◆ **PROBLEM DESCRIPTION**: Search the records for the word "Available" and copy every line in which it occurs.

◆ **EXERCISE DATA**:
* * *

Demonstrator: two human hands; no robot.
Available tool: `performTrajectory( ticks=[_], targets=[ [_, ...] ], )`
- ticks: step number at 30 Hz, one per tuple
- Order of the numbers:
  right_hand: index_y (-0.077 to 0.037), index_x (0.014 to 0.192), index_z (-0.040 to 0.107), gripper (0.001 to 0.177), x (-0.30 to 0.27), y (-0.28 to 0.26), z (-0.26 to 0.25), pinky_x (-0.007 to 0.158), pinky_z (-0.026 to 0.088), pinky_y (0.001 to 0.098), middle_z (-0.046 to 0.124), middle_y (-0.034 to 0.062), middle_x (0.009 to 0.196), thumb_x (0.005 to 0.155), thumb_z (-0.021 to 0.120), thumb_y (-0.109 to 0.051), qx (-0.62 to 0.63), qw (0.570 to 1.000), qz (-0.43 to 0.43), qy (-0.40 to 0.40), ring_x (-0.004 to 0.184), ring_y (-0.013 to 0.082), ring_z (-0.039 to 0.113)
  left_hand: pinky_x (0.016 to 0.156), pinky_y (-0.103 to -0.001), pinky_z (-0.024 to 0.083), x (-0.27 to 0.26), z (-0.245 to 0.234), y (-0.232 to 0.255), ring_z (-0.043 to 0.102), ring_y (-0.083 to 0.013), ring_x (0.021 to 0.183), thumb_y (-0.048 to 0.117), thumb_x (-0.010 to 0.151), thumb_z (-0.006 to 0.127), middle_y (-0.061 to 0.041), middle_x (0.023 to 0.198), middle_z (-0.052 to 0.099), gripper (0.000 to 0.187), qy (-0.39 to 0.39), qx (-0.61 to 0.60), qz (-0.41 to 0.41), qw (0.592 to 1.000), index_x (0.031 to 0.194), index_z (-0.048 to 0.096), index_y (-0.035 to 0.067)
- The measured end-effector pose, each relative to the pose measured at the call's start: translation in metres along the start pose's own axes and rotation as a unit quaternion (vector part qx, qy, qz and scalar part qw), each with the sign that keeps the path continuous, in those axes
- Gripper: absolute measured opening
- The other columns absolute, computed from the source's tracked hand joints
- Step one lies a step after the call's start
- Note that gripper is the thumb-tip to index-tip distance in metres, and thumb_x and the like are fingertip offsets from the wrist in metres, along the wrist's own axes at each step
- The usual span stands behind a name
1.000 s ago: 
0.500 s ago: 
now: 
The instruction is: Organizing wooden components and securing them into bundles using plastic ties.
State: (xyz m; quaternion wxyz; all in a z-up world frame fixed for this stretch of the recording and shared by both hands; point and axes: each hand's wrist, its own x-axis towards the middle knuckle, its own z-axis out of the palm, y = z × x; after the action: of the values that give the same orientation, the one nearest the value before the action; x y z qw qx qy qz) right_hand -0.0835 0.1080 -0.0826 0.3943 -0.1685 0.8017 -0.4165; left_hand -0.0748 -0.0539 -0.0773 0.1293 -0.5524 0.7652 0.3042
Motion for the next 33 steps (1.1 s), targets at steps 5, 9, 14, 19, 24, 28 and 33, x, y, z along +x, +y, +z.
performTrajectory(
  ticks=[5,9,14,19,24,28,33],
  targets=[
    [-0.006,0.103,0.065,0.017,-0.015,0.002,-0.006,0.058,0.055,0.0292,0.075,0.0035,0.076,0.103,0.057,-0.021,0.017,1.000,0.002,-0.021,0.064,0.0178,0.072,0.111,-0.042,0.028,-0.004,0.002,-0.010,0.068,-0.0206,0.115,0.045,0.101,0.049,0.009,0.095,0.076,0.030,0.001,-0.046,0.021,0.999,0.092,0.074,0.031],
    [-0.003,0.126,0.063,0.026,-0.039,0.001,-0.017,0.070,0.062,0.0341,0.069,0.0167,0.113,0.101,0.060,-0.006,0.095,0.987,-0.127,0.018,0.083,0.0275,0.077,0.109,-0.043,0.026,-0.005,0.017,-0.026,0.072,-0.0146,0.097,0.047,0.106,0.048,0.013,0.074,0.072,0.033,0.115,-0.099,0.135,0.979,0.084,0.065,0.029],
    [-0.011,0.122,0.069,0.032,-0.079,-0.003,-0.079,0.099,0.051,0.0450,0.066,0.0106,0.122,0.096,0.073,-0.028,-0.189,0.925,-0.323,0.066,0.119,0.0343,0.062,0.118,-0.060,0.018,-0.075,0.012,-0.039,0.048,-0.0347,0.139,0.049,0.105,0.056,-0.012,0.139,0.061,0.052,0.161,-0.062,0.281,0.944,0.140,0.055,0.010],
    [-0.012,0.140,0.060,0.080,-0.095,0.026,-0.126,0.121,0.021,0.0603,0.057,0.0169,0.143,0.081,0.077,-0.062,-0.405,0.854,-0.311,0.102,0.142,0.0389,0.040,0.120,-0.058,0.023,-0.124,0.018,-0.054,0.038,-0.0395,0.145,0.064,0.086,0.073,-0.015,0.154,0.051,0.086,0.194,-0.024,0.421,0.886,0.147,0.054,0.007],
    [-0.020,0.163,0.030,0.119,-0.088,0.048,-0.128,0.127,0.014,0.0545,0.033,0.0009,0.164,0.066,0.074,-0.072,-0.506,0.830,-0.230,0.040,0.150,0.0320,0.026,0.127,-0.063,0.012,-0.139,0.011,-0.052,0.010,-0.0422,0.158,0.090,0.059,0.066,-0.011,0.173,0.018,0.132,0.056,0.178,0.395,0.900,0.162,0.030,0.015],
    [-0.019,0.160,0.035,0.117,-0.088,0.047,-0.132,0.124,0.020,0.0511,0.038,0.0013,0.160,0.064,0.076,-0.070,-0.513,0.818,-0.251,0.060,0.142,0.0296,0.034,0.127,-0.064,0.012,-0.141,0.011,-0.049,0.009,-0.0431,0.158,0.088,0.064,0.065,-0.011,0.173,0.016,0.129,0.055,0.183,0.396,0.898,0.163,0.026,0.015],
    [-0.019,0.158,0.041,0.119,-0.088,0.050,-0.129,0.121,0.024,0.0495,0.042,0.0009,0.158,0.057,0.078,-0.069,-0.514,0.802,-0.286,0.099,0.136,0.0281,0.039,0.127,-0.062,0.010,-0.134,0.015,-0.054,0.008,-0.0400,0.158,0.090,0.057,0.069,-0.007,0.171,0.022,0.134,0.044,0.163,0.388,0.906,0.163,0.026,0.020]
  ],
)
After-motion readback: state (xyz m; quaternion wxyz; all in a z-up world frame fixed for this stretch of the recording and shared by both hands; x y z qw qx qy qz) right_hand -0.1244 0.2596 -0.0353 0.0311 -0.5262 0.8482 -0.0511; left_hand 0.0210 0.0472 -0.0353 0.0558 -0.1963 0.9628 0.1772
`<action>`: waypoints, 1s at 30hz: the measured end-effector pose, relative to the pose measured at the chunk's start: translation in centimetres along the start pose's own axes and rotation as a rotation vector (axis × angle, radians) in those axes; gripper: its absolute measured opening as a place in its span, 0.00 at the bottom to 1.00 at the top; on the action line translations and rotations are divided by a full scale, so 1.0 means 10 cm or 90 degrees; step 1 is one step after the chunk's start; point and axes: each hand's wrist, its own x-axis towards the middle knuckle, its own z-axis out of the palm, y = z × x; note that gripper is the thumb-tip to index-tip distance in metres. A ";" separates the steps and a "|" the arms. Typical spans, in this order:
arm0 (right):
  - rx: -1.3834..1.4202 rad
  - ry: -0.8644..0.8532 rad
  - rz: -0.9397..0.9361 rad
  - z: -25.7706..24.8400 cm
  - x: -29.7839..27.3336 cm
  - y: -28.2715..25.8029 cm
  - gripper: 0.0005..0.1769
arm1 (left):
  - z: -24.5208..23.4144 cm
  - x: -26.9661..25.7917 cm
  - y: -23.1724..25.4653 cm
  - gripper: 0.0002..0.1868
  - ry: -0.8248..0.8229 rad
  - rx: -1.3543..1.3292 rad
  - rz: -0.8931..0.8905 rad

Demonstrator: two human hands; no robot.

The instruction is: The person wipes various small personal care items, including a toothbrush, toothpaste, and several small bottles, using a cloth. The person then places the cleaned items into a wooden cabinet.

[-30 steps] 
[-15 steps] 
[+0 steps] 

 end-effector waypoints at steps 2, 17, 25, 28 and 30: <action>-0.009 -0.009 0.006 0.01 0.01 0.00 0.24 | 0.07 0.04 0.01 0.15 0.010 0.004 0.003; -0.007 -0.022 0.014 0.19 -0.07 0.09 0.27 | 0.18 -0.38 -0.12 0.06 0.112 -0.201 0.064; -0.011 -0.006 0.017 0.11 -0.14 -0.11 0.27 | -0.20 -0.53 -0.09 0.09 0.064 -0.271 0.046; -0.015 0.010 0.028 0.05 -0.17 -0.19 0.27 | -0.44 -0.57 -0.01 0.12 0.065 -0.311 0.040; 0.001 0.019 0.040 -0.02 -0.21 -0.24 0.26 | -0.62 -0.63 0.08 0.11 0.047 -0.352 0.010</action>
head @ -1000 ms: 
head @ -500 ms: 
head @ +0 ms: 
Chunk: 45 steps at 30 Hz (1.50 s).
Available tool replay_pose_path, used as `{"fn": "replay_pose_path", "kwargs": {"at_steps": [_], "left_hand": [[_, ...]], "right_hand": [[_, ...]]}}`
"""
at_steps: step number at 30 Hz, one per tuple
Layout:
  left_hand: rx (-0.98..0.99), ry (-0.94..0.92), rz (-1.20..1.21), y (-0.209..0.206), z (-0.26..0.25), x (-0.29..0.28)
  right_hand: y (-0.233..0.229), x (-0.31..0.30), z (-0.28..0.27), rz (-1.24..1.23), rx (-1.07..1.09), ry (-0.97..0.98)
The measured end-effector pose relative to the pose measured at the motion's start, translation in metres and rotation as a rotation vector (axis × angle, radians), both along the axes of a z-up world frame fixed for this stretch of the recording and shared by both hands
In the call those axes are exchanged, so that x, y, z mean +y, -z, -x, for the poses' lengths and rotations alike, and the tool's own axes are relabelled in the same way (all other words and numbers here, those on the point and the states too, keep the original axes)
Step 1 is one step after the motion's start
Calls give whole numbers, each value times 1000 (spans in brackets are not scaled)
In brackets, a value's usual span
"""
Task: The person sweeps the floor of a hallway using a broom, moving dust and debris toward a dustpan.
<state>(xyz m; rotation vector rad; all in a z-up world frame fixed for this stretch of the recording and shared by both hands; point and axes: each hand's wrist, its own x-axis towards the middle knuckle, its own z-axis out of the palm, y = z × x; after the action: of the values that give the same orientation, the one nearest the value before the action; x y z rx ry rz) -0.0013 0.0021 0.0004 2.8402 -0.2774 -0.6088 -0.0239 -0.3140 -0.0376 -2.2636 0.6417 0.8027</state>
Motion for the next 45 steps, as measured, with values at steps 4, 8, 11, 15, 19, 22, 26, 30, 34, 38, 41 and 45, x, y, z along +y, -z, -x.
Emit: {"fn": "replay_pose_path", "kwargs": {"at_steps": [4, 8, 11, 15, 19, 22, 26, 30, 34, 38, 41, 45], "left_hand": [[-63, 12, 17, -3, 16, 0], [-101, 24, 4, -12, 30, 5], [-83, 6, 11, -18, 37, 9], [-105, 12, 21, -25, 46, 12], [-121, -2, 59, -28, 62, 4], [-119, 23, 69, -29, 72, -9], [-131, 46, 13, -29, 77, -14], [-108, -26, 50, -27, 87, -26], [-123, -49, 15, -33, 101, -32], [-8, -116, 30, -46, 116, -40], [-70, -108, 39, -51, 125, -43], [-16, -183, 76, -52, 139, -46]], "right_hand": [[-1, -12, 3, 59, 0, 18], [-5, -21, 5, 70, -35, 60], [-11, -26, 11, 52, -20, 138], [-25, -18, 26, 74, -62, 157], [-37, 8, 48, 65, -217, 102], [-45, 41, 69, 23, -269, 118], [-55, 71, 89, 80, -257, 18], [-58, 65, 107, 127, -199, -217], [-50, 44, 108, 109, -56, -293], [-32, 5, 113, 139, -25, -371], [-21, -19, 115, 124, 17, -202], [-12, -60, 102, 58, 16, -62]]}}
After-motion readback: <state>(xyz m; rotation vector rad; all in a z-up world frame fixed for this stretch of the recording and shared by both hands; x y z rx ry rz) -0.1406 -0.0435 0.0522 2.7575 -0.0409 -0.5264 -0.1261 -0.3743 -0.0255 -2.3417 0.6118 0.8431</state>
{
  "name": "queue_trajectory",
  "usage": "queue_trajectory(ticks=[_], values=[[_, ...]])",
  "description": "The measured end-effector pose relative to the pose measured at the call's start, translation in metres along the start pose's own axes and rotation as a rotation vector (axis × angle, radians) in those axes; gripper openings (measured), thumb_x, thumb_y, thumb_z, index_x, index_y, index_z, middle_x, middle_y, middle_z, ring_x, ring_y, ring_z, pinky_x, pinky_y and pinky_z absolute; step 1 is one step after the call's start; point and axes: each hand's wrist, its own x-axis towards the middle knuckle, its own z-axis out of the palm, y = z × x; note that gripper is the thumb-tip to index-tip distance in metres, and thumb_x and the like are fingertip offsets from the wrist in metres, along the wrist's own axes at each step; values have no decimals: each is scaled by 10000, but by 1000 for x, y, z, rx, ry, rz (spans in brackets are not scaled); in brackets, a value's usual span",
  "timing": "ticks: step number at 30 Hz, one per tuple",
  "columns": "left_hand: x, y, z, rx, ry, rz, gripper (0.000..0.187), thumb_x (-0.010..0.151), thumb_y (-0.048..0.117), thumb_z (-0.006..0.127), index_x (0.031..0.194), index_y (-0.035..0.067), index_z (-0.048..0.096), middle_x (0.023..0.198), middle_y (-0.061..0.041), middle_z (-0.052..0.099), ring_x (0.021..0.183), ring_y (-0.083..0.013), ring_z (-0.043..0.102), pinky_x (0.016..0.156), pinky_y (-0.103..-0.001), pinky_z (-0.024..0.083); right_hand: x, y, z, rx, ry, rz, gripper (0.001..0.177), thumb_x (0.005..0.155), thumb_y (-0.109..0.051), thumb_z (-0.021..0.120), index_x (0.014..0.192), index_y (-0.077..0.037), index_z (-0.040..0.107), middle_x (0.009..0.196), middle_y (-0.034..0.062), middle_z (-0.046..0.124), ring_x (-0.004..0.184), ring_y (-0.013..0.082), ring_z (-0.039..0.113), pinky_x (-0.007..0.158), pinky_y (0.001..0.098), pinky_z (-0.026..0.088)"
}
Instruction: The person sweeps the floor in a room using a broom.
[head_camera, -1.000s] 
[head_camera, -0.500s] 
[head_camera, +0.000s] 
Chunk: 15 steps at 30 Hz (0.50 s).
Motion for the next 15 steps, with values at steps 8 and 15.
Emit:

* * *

◆ **WRITTEN REPLY**:
Available tool: `performTrajectory( ticks=[_], targets=[ [_, ...] ], )`
Available tool replay_pose_path, used as `{"fn": "replay_pose_path", "kwargs": {"at_steps": [_], "left_hand": [[_, ...]], "right_hand": [[_, ...]]}}`

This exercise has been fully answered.